Glenn: Written questions for Clinton OK

WASHINGTON - The ranking Democrat on a Senate committee investigating campaign fund raising said Sunday he won't object if his colleagues ask President Clinton to respond to written questions, since the president has turned down the committee's invitation to testify.

Questioned on NBC's Meet the Press, Sen. John Glenn said: "I don't have any quarrel with sending written questions or submitting whatever kind of testimony they want over there at the White House. That's up to the president."

Glenn's comment came as Sen. Fred Thompson, chairman of the Senate Governmental Affairs Committee, said he has "received word that the president is going to decline our invitation" to appear.

"My staff told me that a letter was received," Thompson said on CBS's Face the Nation. "I am disappointed" but will not press for the president to appear, Thompson said.

Thompson also said that "we have reason to believe" that Vice President Al Gore also would decline any invitation to testify.

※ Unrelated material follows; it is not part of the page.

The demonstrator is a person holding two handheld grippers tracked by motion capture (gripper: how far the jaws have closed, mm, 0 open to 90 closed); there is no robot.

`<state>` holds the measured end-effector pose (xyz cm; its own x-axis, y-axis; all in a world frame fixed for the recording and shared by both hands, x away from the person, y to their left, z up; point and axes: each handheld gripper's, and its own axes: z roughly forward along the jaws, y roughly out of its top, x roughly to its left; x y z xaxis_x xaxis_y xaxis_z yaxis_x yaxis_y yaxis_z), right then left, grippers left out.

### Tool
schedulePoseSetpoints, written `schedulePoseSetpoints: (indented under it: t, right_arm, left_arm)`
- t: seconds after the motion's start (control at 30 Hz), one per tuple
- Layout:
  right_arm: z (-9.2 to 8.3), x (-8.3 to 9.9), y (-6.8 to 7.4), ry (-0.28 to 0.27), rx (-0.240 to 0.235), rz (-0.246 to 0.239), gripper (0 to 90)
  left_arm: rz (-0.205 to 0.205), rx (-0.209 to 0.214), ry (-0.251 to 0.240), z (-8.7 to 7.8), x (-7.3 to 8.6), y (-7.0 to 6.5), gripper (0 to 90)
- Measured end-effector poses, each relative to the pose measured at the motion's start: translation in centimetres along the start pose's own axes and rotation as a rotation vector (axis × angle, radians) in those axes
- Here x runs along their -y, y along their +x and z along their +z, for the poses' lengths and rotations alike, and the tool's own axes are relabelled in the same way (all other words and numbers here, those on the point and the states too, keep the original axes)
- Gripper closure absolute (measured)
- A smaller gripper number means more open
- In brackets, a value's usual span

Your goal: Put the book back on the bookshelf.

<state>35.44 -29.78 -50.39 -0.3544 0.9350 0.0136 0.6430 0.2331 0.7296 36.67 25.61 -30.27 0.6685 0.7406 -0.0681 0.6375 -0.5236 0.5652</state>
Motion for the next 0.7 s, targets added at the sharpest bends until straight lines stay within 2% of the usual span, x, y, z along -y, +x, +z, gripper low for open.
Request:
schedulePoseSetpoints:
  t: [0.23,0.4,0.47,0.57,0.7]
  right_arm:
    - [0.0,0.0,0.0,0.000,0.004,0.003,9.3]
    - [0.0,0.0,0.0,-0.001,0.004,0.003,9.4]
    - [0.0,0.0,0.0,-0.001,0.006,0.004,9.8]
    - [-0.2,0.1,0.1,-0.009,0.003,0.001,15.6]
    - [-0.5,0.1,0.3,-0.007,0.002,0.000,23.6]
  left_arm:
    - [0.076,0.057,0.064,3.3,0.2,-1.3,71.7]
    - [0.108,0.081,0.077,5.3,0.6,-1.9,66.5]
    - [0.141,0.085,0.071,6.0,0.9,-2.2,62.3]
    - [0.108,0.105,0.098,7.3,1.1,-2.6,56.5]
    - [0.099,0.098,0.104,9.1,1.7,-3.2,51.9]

Gore will not be invited, Thompson said, despite questions raised about his fund-raising activities as well.

The invitation for Clinton to testify arose last week when defeated Republican presidential candidate Bob Dole said he wants to respond to "statements questioning my activities as a candidate and some that cast doubt on my integrity."

In a letter Friday to Clinton, Thompson said, "I am extending to you an invitation to join Senator Dole in his appearance."

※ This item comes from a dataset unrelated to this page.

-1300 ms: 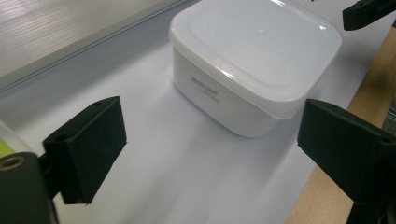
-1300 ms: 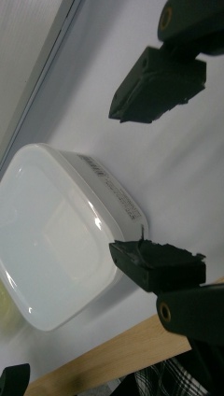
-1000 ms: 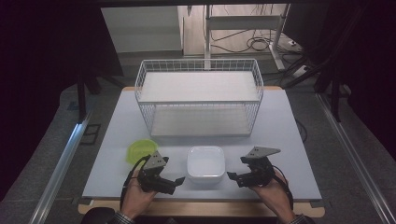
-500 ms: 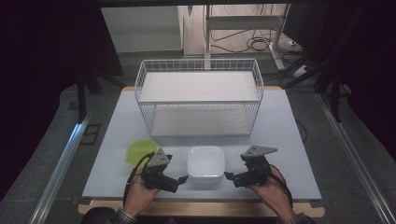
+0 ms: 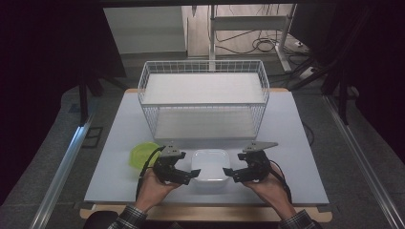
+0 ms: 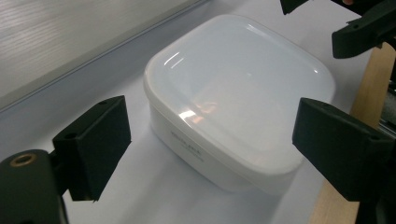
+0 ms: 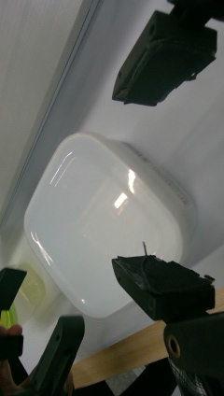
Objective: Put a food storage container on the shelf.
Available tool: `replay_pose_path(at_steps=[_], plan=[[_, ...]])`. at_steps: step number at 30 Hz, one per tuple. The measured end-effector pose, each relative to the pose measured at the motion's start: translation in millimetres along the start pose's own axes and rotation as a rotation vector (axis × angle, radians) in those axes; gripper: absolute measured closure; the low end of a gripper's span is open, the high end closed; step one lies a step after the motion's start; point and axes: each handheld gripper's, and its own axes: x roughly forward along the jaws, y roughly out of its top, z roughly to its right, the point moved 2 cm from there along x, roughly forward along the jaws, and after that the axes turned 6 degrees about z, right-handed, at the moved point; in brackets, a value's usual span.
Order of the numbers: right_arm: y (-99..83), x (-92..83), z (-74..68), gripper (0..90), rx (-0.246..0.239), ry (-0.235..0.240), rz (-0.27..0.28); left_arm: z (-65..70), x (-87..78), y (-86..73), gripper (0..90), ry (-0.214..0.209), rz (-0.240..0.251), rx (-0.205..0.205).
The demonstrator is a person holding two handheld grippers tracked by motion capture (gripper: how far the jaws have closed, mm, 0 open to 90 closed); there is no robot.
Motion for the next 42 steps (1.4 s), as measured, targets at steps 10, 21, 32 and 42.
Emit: replay_pose_path(at_steps=[10, 21, 32, 42], plan=[[-2.0, 22.2, 4.1, 19.3, 0.046, 0.037, -0.068, -7.3, 13.4, -7.0, 12.4, -0.065, -0.044, -0.087], [-3.0, 15.9, -2.4, 37.6, 0.115, 0.067, -0.099, 3.0, 8.9, -7.5, 23.8, -0.125, -0.092, -0.102], [-11.5, -11.1, -8.5, 70.8, 0.236, 0.054, -0.028, 17.0, -15.9, -8.1, 64.6, -0.008, -0.037, -0.122], [-10.5, -10.0, -11.7, 77.2, 0.195, -0.018, 0.022, 16.0, -17.1, -8.7, 76.4, 0.034, 0.010, -0.170]])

A poll conducted for Fox News of 902 registered voters showed that 68% thought Clinton should testify, a figure statistically unchanged from July when 70% thought so. Both times the poll was taken, 24% said Clinton should not testify. The rest were uncertain. The poll has a margin of error of three percentage points.

Thompson and Glenn, senior senators on the investigating panel, expressed their frustration with the course of the probe but had sharply divergent views on the cause of the problems.

The hearings have been "largely an opportunity lost, " Glenn said.

"If we're just to continue with trying to see how much blood we can let out of Democrats and how much we can wound Democrats and not make it bipartisan, I'm for ending it as quick as we can end this thing," Glenn said. "I think we had the opportunity to make this bipartisan" and "clean up the whole system."

Thompson cited as the committee's main dilemma "foot-dragging, slow-walking" by the White House in responding to demands for information. The White House says any delays were inadvertent and due largely to the huge volume of information demanded.

Thompson said the only way he would agree to extend the investigation past the Dec. 31 cutoff date would be to remove deadlines altogether. That idea, he said, "would be very difficult" to get through the Senate.